● **What to work on**
For the entries that follow, restate word for word the line containing "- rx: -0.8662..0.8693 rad", the line containing "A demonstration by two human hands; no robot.", and every line that lies between them.

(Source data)
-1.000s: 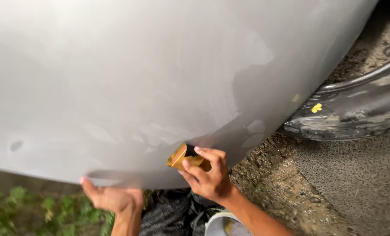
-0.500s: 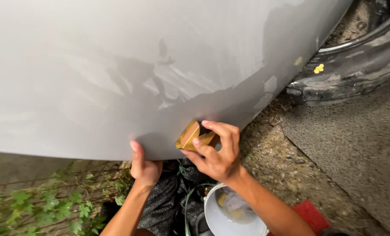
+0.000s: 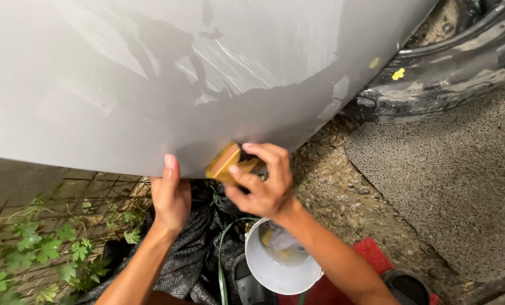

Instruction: The person scrubs a gray car panel with a yellow sponge, repeatedly dipping it into a bucket of water. They then wipe the panel with a cloth, continuing to clean the surface near the wheel well.

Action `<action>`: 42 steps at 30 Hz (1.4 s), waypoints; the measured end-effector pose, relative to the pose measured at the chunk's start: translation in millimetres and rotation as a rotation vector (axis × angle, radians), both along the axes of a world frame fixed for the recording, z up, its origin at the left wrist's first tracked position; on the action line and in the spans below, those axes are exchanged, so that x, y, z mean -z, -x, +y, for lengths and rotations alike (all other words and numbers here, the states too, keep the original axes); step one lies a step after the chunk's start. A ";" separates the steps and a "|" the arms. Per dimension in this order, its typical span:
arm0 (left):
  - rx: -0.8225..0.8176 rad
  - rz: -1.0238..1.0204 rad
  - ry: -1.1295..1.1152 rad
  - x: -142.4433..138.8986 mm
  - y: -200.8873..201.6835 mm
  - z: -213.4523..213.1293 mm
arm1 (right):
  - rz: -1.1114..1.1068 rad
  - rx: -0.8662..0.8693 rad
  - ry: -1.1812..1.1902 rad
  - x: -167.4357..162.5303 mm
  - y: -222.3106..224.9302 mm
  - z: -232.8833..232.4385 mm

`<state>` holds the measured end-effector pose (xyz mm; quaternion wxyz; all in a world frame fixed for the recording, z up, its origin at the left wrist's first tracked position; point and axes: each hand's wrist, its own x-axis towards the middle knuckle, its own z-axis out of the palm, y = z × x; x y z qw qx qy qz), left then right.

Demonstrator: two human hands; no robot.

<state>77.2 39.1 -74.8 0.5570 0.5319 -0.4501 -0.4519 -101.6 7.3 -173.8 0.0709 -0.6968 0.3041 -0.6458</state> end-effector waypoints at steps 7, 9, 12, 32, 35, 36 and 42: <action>0.013 -0.198 0.039 34.4 -15.0 -22.5 | -0.270 0.235 -0.331 24.9 63.3 -51.7; 0.019 -0.410 0.176 45.4 -18.3 -26.5 | -0.232 0.202 -0.261 26.0 48.4 -35.4; -0.022 -0.395 0.252 58.2 -17.1 -27.1 | -0.134 0.060 -0.154 25.5 28.0 -6.8; -0.046 -0.192 0.234 33.4 11.7 -21.1 | -0.167 0.230 -0.399 61.3 30.0 11.4; 0.016 -0.099 0.256 32.6 12.4 -20.6 | -0.063 0.000 -0.259 70.6 24.6 15.4; 0.031 -0.016 0.214 32.3 12.4 -20.3 | -0.086 -0.010 -0.289 73.0 22.4 17.6; -0.040 -0.139 0.189 33.2 11.4 -20.8 | -0.151 0.174 -0.448 73.7 23.3 23.4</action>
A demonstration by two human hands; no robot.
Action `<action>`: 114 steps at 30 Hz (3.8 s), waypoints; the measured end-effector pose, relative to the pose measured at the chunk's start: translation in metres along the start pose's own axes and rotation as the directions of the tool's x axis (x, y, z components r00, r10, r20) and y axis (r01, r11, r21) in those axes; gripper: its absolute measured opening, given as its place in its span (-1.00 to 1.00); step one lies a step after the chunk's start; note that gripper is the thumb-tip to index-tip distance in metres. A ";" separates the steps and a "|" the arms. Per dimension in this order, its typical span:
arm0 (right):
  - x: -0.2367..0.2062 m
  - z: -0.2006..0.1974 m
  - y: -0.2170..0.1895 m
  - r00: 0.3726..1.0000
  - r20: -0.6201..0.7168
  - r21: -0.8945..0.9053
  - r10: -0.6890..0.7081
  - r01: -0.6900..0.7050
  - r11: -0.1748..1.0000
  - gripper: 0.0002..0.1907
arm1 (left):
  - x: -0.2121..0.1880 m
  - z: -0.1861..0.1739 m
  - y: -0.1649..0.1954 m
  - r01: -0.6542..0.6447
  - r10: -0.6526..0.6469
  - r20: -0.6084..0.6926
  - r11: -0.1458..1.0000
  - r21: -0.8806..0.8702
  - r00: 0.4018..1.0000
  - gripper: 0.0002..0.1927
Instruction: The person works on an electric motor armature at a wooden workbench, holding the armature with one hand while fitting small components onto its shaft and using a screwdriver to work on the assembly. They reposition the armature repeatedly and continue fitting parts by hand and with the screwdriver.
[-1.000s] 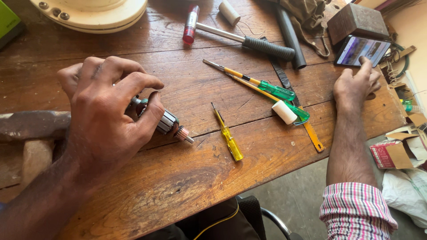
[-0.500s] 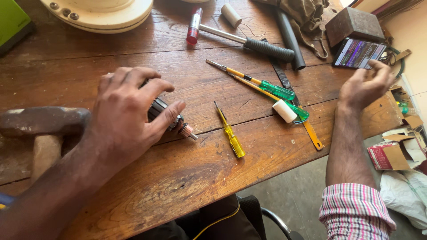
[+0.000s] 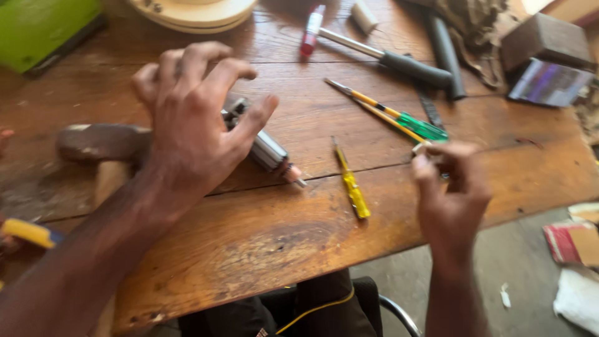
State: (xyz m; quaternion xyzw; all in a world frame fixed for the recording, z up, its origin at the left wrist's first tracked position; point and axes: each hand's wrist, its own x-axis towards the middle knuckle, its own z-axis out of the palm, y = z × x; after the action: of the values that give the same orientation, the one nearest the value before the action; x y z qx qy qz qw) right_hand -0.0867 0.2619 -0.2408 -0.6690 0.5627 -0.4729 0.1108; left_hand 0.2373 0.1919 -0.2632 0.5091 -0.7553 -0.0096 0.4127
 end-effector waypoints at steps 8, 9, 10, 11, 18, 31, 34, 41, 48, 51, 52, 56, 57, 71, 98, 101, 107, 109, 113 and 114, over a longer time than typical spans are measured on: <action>-0.013 0.054 -0.042 0.983 0.184 -0.274 -0.009 0.060 0.960 -0.65 | 0.010 -0.016 -0.010 0.084 -0.108 -0.091 0.968 -0.236 0.990 -0.60; -0.014 0.057 -0.044 0.981 0.195 -0.277 -0.023 0.077 0.958 -0.65 | 0.010 -0.018 -0.013 0.107 -0.130 -0.079 0.964 -0.241 0.988 -0.60; -0.016 0.060 -0.046 0.978 0.205 -0.279 -0.037 0.095 0.955 -0.65 | 0.010 -0.020 -0.017 0.113 -0.125 -0.051 0.975 -0.194 0.991 -0.61; -0.017 0.063 -0.048 0.979 0.205 -0.272 -0.012 0.069 0.960 -0.65 | 0.010 -0.021 -0.021 0.118 -0.122 -0.022 0.982 -0.147 0.992 -0.61; -0.028 0.059 -0.055 0.980 0.198 -0.302 -0.031 0.091 0.949 -0.68 | 0.002 -0.027 -0.025 0.152 -0.153 0.148 0.988 0.021 0.977 -0.72; -0.034 0.062 -0.046 0.981 0.146 -0.314 -0.124 0.165 0.935 -0.79 | -0.003 -0.019 -0.017 0.019 -0.004 0.109 0.991 -0.135 0.994 -0.78; -0.042 0.057 -0.034 0.998 -0.007 -0.192 -0.055 0.052 0.980 -0.80 | -0.010 -0.021 -0.017 -0.040 0.057 0.115 0.988 -0.147 0.992 -0.78; -0.031 0.008 0.012 0.974 -0.204 -0.367 -0.096 0.015 0.930 -0.88 | -0.020 -0.023 -0.017 -0.041 0.053 0.157 0.996 -0.082 0.986 -0.83; -0.019 -0.025 0.037 0.982 -0.181 -0.374 0.047 -0.113 0.920 -0.87 | -0.023 -0.019 -0.016 -0.109 0.118 0.082 0.988 -0.109 0.990 -0.85; -0.026 -0.027 0.040 0.988 -0.144 -0.403 0.054 -0.109 0.909 -0.84 | -0.024 -0.018 -0.018 -0.100 0.110 0.091 0.989 -0.105 0.990 -0.85; -0.027 -0.028 0.040 0.989 -0.132 -0.419 0.059 -0.110 0.902 -0.81 | -0.025 -0.018 -0.018 -0.097 0.107 0.091 0.989 -0.112 0.990 -0.85; -0.029 -0.026 0.042 0.996 -0.090 -0.566 -0.020 -0.035 0.824 -0.78 | -0.026 -0.018 -0.021 -0.060 0.075 0.128 0.991 -0.120 0.989 -0.83; -0.029 -0.025 0.041 0.996 -0.090 -0.579 -0.024 -0.032 0.814 -0.78 | -0.026 -0.018 -0.022 -0.045 0.062 0.146 0.992 -0.118 0.987 -0.82; -0.015 0.035 -0.040 0.955 0.296 -0.220 0.017 0.051 0.974 -0.79 | -0.025 -0.024 -0.014 -0.080 0.091 0.117 0.992 -0.100 0.989 -0.76; -0.003 0.070 -0.081 0.963 0.258 -0.023 0.078 -0.074 0.997 -0.80 | -0.020 -0.038 -0.014 -0.044 0.071 0.134 0.980 -0.195 0.988 -0.78; -0.016 0.081 -0.090 0.962 0.256 0.143 -0.097 0.061 0.988 -0.72 | -0.020 -0.035 -0.017 -0.051 0.078 0.127 0.978 -0.200 0.989 -0.78; -0.030 0.117 -0.109 0.946 0.202 0.072 -0.253 0.243 0.967 -0.80 | -0.021 -0.032 -0.024 -0.066 0.087 0.129 0.985 -0.157 0.988 -0.74; -0.028 0.126 -0.112 0.945 0.187 0.056 -0.270 0.264 0.963 -0.79 | -0.021 -0.032 -0.027 -0.069 0.090 0.130 0.985 -0.160 0.987 -0.74; -0.022 0.143 -0.112 0.937 0.197 0.033 -0.289 0.288 0.957 -0.76 | -0.023 -0.033 -0.033 -0.070 0.095 0.131 0.981 -0.183 0.987 -0.75; -0.022 0.145 -0.112 0.936 0.219 0.035 -0.275 0.274 0.961 -0.76 | -0.023 -0.033 -0.034 -0.069 0.095 0.131 0.979 -0.191 0.987 -0.77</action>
State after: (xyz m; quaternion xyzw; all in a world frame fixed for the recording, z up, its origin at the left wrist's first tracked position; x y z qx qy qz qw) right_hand 0.0975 0.2636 -0.2528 -0.7891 0.4472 -0.4072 0.1071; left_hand 0.2876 0.2069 -0.2708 0.4350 -0.7984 -0.0985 0.4046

● **Answer section**
  - rx: -0.8662..0.8693 rad
  - ry: -1.1812..1.1902 rad
  - x: -167.4357..162.5303 mm
  - y: -222.3106..224.9302 mm
  - z: -232.8833..232.4385 mm

`<state>` holds the measured end-effector pose (xyz mm; quaternion wxyz; all in a world frame fixed for the recording, z up, its origin at the left wrist's first tracked position; point and axes: each hand's wrist, its own x-axis towards the middle knuckle, its own z-axis out of the palm, y = z × x; x y z qw qx qy qz), left then right.

Demonstrator: two human hands; no robot.

<state>77.2 39.1 -74.8 0.5570 0.5319 -0.4501 -0.4519 -101.6 7.3 -173.8 0.0709 -0.6968 0.3041 -0.6458</state> end-effector waypoints at steps 7, 9, 12, 32, 35, 36 and 42: <action>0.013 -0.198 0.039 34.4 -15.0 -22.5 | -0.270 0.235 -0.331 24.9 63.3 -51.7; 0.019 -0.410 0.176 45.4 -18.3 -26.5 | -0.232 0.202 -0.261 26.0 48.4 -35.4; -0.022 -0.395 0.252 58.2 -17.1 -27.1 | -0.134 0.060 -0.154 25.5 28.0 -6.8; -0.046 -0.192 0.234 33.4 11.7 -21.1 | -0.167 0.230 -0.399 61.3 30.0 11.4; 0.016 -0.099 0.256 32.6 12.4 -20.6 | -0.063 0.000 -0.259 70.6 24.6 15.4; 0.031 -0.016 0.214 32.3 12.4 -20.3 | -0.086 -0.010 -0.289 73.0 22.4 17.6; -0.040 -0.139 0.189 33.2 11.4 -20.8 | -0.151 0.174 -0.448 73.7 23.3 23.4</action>
A demonstration by two human hands; no robot.

The answer requires no further additions.